Das Projekt hat mir sehr gut gefallen, weil wir uns mit dem Jahr 1938 in Österreich, wo sich das Leben vieler Juden geändert hat, auseinandergesetzt haben. Vieler Juden, die eine wunderbare Zukunft vor sich hätten haben können.

Es war leider nur ein kleiner Einblick möglich, aber das Projekt hat einem doch noch einen anderen Blickwinkel verschafft.

Es ist interessant und erschütternd zugleich, dass  von der Schule, die ich besuche, 89 SchülerInnen, die ungefähr in meinem Alter waren, einfach wegen ihrer Religion vertrieben wurden, weil es die Politik so wollte.

Aus den endlosen Zahlen der Toten wurden nun Namen mit Geschichten.

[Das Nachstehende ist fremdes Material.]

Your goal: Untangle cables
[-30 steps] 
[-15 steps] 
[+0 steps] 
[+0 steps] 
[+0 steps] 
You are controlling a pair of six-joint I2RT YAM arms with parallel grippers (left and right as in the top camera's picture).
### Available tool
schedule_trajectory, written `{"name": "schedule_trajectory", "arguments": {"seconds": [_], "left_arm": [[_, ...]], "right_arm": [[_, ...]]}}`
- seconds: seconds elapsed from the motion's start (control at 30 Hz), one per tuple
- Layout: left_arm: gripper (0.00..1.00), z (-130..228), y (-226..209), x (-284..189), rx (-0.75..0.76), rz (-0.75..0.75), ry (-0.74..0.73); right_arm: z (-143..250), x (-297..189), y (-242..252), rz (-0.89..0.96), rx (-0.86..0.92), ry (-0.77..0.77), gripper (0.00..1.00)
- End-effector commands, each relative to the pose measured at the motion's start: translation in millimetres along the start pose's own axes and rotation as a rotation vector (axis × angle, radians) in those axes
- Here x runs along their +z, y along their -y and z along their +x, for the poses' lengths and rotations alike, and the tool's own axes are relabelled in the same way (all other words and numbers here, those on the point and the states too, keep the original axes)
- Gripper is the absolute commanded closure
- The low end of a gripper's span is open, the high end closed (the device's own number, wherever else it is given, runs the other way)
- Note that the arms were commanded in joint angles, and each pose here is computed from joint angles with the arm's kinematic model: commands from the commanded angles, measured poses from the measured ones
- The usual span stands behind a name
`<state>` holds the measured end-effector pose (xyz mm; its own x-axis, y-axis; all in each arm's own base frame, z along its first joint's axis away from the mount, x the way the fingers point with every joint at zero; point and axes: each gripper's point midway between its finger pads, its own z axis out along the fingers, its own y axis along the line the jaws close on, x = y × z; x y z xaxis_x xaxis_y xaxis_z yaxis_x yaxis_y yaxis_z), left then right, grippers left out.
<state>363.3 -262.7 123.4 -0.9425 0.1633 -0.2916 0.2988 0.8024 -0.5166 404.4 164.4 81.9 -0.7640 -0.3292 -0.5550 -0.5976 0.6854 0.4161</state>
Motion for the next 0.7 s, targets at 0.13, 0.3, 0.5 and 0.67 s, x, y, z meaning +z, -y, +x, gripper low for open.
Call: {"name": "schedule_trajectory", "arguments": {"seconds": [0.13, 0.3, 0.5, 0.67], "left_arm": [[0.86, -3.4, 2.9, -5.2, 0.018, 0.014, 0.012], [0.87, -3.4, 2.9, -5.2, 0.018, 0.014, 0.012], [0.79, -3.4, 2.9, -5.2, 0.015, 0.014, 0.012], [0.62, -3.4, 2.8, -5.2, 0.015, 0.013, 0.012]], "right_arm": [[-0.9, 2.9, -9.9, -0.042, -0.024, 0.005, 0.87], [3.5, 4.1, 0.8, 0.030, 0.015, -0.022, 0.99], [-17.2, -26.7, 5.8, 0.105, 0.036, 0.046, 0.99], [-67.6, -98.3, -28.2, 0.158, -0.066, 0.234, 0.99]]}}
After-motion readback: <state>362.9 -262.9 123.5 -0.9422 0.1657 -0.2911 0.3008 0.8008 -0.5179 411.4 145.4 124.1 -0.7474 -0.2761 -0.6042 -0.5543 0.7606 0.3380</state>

Dieses Projekt war sehr interessant, denn dadurch hat man mit den Opfern eine Art Verbindung hergestellt, da man darüber nachgedacht hat, was diese Menschen mitmachen mussten.

Der Zweite Weltkrieg interessiert mich sehr, weshalb mich das Projekt wahrhaftig gefesselt hat.

Manchmal, wenn ich draußen auf der Straße gehe, denke ich daran, dass hier, auf dieser Straße einst ein Nazi ging. Dass Juden und andere Bürger ebenso auf dieser Straße standen. Danach erinnere ich mich immer an die NS-Zeit und an alle Opfer und deren Familie.